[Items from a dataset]

========================

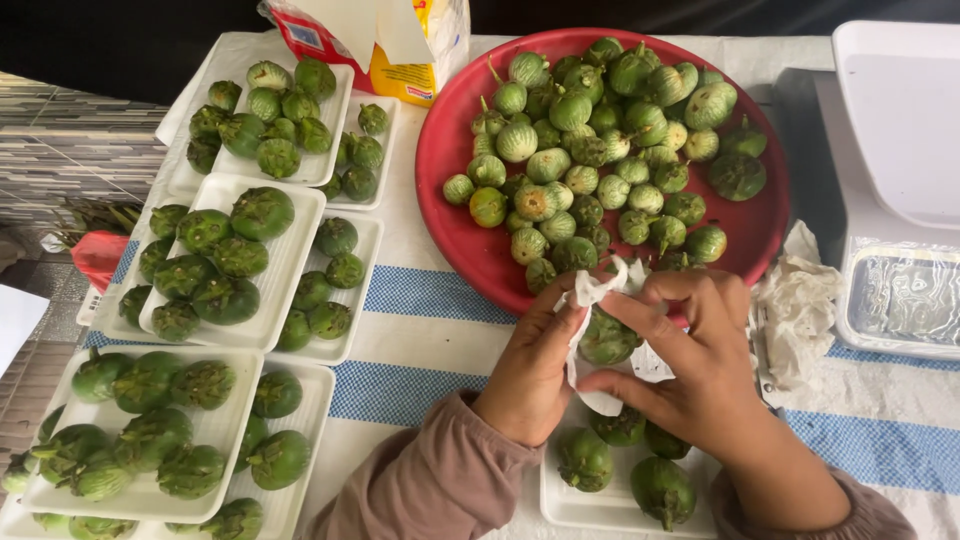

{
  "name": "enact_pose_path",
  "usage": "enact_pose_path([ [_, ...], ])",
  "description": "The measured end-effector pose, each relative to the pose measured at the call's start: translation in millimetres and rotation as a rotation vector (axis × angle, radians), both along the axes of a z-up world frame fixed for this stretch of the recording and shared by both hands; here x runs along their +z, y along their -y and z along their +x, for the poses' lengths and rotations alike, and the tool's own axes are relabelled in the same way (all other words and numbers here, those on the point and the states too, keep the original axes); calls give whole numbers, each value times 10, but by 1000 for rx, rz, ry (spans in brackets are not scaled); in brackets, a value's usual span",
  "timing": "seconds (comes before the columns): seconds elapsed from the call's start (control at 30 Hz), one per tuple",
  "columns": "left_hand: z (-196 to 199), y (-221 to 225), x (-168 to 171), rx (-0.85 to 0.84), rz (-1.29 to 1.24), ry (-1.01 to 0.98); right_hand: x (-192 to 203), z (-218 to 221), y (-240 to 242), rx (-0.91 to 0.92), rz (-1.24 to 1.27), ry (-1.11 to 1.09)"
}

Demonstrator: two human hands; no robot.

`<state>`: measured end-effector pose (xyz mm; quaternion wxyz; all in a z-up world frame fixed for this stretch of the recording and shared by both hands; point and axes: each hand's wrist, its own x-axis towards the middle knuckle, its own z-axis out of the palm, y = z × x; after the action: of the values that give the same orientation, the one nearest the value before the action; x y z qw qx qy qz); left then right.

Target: Cleaning, trimming, and weighing small green eggplants before placing them into trays.

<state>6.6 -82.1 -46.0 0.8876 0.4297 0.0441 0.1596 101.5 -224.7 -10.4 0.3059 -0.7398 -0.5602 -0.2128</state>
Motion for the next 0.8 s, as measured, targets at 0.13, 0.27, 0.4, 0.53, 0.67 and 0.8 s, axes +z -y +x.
enact_pose_path([
  [0.13, -2, -65, -118, -185, -509, 50, 63, -37, -54, 86, 64, -148],
  [0.27, 68, -126, -301, -35, -522, -47, 73, -35, -84, 120, 59, -221],
  [0.4, 54, -177, -199, 0, -422, -63, 73, -72, -97, 70, 90, -153],
  [0.53, 68, -179, -232, 62, -404, -110, -42, -31, -64, 147, 120, -439],
  [0.67, 120, -137, -181, 185, -331, -82, -106, -72, -74, 197, 150, -788],
  [0.8, 108, -133, -107, 248, -243, -132, -49, -41, -113, 161, 39, -668],
])
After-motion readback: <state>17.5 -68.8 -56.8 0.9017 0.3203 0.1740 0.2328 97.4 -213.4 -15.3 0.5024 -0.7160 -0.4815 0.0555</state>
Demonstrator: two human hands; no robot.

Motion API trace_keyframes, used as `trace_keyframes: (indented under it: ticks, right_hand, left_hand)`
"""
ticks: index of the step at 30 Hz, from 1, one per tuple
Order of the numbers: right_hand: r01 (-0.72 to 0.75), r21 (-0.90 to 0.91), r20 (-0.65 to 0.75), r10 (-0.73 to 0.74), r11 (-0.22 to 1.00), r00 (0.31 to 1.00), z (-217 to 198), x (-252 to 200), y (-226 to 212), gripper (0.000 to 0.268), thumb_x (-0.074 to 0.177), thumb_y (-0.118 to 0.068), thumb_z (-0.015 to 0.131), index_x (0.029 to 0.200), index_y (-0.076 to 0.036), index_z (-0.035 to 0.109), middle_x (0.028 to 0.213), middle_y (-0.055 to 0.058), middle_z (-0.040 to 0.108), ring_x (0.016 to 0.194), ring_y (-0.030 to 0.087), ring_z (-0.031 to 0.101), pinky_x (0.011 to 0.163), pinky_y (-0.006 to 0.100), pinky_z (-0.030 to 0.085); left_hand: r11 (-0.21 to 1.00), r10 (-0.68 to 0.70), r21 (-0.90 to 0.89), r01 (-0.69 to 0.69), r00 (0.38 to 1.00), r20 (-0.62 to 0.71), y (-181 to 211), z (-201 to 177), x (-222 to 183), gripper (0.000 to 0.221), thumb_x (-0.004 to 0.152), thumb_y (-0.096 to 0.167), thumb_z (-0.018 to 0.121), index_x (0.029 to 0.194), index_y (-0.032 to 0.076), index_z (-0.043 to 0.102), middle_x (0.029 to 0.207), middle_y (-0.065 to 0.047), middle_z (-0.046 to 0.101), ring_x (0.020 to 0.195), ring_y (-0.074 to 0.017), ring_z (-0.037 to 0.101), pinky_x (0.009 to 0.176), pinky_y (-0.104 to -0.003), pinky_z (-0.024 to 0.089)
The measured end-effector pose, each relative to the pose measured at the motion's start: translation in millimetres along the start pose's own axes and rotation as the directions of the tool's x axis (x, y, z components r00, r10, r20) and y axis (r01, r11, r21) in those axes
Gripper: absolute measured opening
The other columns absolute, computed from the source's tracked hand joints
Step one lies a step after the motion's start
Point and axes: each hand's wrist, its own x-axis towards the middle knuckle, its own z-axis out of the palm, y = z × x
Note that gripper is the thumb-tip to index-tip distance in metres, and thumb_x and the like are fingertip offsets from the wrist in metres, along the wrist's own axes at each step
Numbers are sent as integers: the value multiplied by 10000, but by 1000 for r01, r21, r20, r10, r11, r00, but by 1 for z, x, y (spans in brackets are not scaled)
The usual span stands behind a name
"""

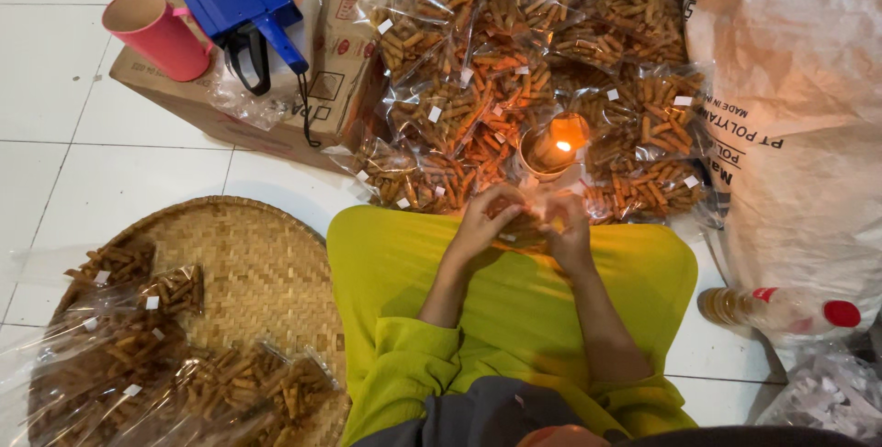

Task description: The person sits on the floor and seals small transparent packets containing snack sticks using a candle flame. They pick up each packet, heat the top edge over the flame, and place the sealed packet into a woven basket.

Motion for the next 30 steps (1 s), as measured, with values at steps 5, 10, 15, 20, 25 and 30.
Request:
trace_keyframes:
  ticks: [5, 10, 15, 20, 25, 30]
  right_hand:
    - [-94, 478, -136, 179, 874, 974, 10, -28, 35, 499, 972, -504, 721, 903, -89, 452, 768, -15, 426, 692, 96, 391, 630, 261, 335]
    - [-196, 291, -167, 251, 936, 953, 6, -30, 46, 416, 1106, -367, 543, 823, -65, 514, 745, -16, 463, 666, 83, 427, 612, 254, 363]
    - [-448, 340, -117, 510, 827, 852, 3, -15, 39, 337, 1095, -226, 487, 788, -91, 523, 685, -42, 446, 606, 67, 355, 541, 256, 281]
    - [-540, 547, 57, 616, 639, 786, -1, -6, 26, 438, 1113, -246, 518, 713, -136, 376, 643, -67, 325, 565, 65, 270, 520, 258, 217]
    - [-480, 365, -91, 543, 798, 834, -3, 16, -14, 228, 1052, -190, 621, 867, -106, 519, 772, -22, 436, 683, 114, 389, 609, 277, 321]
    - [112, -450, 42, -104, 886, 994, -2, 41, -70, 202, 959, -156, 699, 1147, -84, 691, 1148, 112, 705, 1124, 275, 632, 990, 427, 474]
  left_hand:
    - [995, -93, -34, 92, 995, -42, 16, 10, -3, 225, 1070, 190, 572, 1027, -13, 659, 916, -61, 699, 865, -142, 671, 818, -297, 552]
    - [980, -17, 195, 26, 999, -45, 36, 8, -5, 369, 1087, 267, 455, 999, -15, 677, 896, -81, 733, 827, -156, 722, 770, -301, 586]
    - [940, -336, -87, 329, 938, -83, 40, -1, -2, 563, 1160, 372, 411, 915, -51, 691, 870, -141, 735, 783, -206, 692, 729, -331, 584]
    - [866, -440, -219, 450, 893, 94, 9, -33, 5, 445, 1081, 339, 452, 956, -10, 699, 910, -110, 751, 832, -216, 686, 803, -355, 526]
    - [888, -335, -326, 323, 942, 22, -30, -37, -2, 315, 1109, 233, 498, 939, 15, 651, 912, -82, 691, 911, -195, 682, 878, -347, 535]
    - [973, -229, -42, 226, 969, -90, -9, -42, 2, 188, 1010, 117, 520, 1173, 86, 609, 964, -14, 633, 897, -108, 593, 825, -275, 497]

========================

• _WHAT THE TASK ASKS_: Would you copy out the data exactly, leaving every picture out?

• _RESPONSE TO THIS TASK_:
{
  "name": "enact_pose_path",
  "usage": "enact_pose_path([ [_, ...], ])",
  "description": "The measured end-effector pose, each relative to the pose measured at the call's start: translation in millimetres and rotation as a rotation vector (axis × angle, radians), both along the axes of a z-up world frame fixed for this stretch of the recording and shared by both hands; here x runs along their +z, y along their -y and z along their +x, for the poses' lengths and rotations alike, and the tool's own axes are relabelled in the same way (all other words and numbers here, those on the point and the states too, keep the original axes); calls give whole numbers, each value times 10, but by 1000 for rx, rz, ry (spans in brackets are not scaled); in brackets, a value's usual span",
  "timing": "seconds (comes before the columns): seconds elapsed from the call's start (control at 30 Hz), one per tuple",
  "columns": "left_hand: z (-196 to 199), y (-221 to 225), x (-168 to 171), rx (-0.85 to 0.84), rz (-1.29 to 1.24), ry (-1.01 to 0.98); right_hand: x (-192 to 203), z (-218 to 221), y (-240 to 242), rx (-0.91 to 0.92), rz (-1.24 to 1.27), ry (-1.11 to 1.09)"
}

Demonstrator: two human hands; no robot.

`<state>`: measured end-effector pose (xyz mm; quaternion wxyz; all in a z-up world frame fixed for this stretch of the recording and shared by both hands; point and axes: each hand's wrist, its own x-axis towards the middle knuckle, its own z-axis out of the palm, y = z × x; after the action: of the values that give the same orientation, the one nearest the value before the action; x y z qw qx qy qz); left then right.

Target: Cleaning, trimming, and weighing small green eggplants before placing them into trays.

<state>6.6 -82.1 -46.0 0.8876 0.4297 0.0441 0.1596 101.5 -224.7 -10.4 0.3059 -0.7398 -0.5602 -0.2128</state>
Motion for the next 0.8 s, as measured, targets at 0.13, 0.27, 0.4, 0.53, 0.67 and 0.8 s, axes +z -y +x.
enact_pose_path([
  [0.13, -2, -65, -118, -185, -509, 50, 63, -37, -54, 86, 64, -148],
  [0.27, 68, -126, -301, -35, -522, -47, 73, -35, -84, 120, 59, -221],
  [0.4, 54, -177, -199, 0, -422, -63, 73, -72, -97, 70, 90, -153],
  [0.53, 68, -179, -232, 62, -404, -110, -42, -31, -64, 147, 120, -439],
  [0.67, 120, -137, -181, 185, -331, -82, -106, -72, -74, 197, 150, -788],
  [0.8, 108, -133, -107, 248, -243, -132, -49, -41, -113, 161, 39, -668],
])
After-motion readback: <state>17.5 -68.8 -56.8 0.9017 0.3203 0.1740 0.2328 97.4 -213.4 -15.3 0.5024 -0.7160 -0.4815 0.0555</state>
Demonstrator: two human hands; no robot.

Motion API trace_keyframes, used as `trace_keyframes: (indented under it: ticks, right_hand, left_hand)`
"""
ticks: index of the step at 30 Hz, from 1, one per tuple
Order of the numbers: right_hand: r01 (-0.72 to 0.75), r21 (-0.90 to 0.91), r20 (-0.65 to 0.75), r10 (-0.73 to 0.74), r11 (-0.22 to 1.00), r00 (0.31 to 1.00), z (-217 to 198), x (-252 to 200), y (-226 to 212), gripper (0.000 to 0.268), thumb_x (-0.074 to 0.177), thumb_y (-0.118 to 0.068), thumb_z (-0.015 to 0.131), index_x (0.029 to 0.200), index_y (-0.076 to 0.036), index_z (-0.035 to 0.109), middle_x (0.028 to 0.213), middle_y (-0.055 to 0.058), middle_z (-0.040 to 0.108), ring_x (0.016 to 0.194), ring_y (-0.030 to 0.087), ring_z (-0.031 to 0.101), pinky_x (0.011 to 0.163), pinky_y (-0.006 to 0.100), pinky_z (-0.030 to 0.085); left_hand: r11 (-0.21 to 1.00), r10 (-0.68 to 0.70), r21 (-0.90 to 0.89), r01 (-0.69 to 0.69), r00 (0.38 to 1.00), r20 (-0.62 to 0.71), y (-181 to 211), z (-201 to 177), x (-222 to 183), gripper (0.000 to 0.221), thumb_x (-0.004 to 0.152), thumb_y (-0.096 to 0.167), thumb_z (-0.018 to 0.121), index_x (0.029 to 0.194), index_y (-0.032 to 0.076), index_z (-0.043 to 0.102), middle_x (0.029 to 0.207), middle_y (-0.065 to 0.047), middle_z (-0.046 to 0.101), ring_x (0.020 to 0.195), ring_y (-0.074 to 0.017), ring_z (-0.037 to 0.101), pinky_x (0.009 to 0.176), pinky_y (-0.104 to -0.003), pinky_z (-0.024 to 0.089)
The measured end-effector pose, each relative to the pose measured at the motion's start: translation in millimetres along the start pose's own axes and rotation as the directions of the tool's x axis (x, y, z components r00, r10, r20) and y axis (r01, r11, r21) in those axes
Gripper: absolute measured opening
The other columns absolute, computed from the source's tracked hand joints
Step one lies a step after the motion's start
Point and axes: each hand's wrist, its own x-axis towards the middle knuckle, its own z-axis out of the palm, y = z × x
Note that gripper is the thumb-tip to index-tip distance in metres, and thumb_x and the like are fingertip offsets from the wrist in metres, along the wrist's own axes at each step
Numbers are sent as integers: the value multiplied by 10000, but by 1000 for r01, r21, r20, r10, r11, r00, but by 1 for z, x, y (spans in brackets are not scaled)
The usual span stands behind a name
"""


Task description: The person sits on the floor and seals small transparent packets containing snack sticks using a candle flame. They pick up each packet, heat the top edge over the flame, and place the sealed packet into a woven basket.

Motion for the next 30 steps (1 s), as measured, with values at steps 5, 10, 15, 20, 25 and 30.
Request:
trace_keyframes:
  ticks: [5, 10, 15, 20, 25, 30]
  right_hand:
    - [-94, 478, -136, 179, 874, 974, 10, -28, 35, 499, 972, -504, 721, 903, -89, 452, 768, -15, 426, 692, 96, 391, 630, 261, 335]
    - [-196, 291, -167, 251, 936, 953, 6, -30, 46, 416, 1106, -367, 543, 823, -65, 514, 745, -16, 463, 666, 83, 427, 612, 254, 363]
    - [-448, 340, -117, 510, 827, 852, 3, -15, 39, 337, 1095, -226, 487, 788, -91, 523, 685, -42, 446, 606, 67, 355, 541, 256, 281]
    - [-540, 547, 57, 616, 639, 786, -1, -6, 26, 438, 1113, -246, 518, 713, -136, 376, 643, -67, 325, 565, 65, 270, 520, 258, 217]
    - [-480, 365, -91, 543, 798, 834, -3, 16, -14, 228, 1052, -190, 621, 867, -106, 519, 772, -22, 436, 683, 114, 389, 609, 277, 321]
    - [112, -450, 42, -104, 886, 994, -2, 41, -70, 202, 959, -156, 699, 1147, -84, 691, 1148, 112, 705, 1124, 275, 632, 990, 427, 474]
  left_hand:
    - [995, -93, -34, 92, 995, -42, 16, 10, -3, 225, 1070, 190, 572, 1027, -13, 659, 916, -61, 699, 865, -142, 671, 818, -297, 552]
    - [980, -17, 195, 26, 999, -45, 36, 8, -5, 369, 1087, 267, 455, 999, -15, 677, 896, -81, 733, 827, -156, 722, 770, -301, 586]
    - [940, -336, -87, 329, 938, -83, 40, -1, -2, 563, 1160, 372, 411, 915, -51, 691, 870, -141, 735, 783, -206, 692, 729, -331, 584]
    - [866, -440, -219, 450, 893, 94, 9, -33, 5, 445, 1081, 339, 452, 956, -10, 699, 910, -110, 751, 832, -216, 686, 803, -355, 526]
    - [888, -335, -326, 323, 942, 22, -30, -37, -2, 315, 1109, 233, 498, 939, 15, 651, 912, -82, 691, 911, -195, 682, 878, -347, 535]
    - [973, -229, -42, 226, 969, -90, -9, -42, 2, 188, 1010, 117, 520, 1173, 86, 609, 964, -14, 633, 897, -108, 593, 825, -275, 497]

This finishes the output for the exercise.